Jolt!, Phil Cooke [reading women txt] 📗
- Author: Phil Cooke
Book online «Jolt!, Phil Cooke [reading women txt] 📗». Author Phil Cooke
For thousands of years, athletes have known the power of supportive fans. In the same way, you can rise to a completely new level of performance when you tap into the awesome power of people who believe in your dreams. The great tragedy of personal performance is that few people realize the value of having fans. They have no idea how to build a personal support system that can keep them motivated and enthusiastic when times get tough.
Certainly there have been heroic stories of people who have accomplished great things in the midst of very unsupportive situations. I’ve met a number of people who have excelled in spite of growing up in an environment of criticism, negative emotions, and abuse. The human spirit is remarkably resilient, and it can rise above poverty, humiliation, neglect, ignorance, and criticism. Somehow, these unusual people have transcended terrible circumstances and achieved success despite their immediate environment.

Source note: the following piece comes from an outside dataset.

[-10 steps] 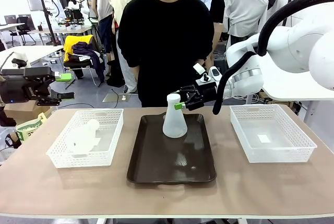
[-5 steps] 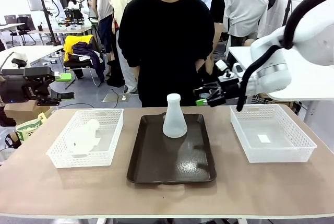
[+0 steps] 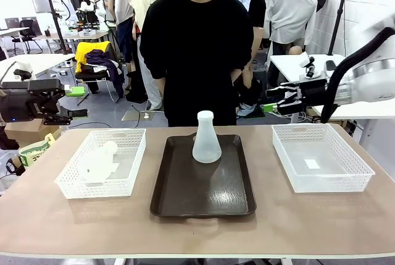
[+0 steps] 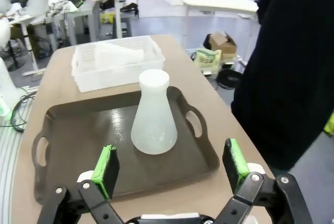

But for most people, being surrounded by negativity, condemnation, and pessimism is a destructive influence that’s difficult, if not impossible, to rise above. Time and time again, lives are destroyed and human potential lost from lack of encouragement, help, and support. For the majority, success only happens in an environment of encouragement and love. But most people have no idea how much they can control their environment.
One of the great secrets in life is to understand that what you desire, you must give away. If you want love, you must give love; if you want friends, you must be friendly; and if you want encouragement, you need to encourage others. Relationships don’t happen in a vacuum. If you want a harvest in your own life, you must first plant the seed in the lives of others.
In this case, become an encourager. Be a cheerleader for others.
Now we’re going to get serious here.
Think about your friends for a minute. How many of the people you consider friends really care about you? How many encourage you in your visions and dreams, and how many are there for you when you hit a wall?
Most people, if they are really honest, would have to agree that a significant number of their friends and associates aren’t really there in the clutch. In fact, many of the people we spend the most time with are actually time wasters who drain us of our energy and trivialize our dreams.
Take some time and think long and hard about your relationships. Starting today, spend more time cultivating and developing relationships with people who really care about you and your future. People who don’t feel threatened by your success and who genuinely want to see you succeed.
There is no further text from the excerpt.